* _TASK ITEM_:
Whenever the word "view" turns up in a line below, that line should be copied.

* _SOURCE DATA_:
++++++++++++++++++++

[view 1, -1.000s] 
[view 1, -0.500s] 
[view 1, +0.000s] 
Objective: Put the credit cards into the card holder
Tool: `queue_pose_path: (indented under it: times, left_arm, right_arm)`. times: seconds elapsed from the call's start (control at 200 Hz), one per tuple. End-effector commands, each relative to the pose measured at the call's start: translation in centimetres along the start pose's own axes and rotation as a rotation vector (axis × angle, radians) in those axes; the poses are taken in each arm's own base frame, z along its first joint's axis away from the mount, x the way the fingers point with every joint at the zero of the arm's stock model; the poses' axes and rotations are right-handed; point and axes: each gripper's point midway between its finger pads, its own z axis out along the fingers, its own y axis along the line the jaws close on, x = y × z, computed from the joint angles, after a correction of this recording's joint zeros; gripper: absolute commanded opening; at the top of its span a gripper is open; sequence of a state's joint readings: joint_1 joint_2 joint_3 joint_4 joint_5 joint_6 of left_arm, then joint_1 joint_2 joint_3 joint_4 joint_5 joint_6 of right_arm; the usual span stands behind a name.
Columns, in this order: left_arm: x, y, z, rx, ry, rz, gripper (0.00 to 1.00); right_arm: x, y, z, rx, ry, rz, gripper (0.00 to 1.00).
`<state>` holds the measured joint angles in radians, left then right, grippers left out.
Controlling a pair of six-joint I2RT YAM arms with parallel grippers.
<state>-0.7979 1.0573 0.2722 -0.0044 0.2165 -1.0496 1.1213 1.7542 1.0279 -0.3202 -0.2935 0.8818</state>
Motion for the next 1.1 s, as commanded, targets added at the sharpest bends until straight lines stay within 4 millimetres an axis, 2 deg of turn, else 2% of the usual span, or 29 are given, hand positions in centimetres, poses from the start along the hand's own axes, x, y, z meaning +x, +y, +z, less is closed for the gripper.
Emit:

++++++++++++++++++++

* _EXPECTED ANSWER_:
[view 1, -1.000s] 
[view 1, -0.500s] 
[view 1, +0.000s] 

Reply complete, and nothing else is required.